Once the line holding "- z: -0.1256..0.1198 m" is found in the listing below, write it out and each later line exactly, up to and including the one holding "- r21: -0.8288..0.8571".

■ ■ ■ ■ ■ ■ ■

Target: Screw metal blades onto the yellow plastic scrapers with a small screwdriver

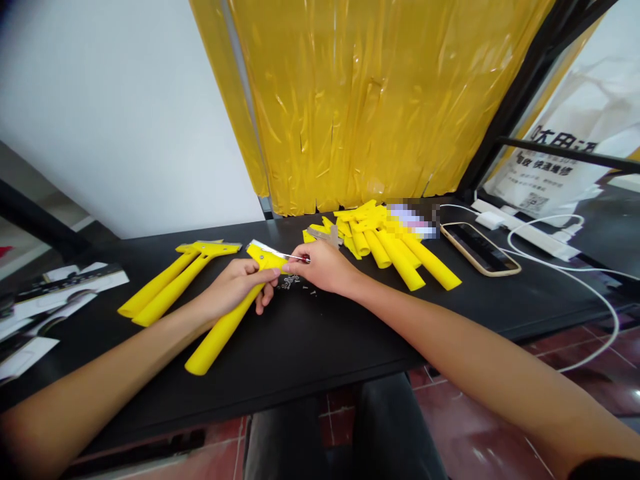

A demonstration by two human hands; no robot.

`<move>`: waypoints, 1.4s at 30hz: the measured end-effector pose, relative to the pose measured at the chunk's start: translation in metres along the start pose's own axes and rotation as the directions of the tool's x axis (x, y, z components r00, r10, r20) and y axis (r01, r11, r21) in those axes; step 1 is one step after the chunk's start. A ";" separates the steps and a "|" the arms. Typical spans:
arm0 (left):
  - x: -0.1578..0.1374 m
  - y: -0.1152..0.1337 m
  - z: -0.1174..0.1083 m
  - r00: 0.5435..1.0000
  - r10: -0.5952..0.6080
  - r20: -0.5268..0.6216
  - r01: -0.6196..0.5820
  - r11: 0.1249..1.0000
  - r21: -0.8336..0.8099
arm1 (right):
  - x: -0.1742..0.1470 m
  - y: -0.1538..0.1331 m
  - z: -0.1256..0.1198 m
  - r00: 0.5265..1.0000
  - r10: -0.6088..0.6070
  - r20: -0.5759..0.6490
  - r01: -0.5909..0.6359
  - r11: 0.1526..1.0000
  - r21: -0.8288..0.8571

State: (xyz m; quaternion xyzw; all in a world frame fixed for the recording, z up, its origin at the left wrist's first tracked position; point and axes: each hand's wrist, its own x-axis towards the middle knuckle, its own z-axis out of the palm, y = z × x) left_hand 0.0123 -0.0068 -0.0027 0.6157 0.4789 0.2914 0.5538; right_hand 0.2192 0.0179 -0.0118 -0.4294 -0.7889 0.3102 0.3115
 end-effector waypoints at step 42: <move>0.003 0.002 -0.004 0.996 -0.087 0.008 0.087 0.976 -0.200 | -0.016 -0.030 -0.034 0.884 -0.289 -0.366 0.269 0.957 -0.105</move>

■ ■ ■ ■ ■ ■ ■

SOLUTION BELOW
  - z: -0.1256..0.1198 m
  - r00: 0.5265..1.0000
  - r10: -0.6088..0.6070
  - r20: -0.5759..0.6490
  - r01: -0.5909..0.6359
  - r11: 0.1526..1.0000
  - r21: -0.8288..0.8571

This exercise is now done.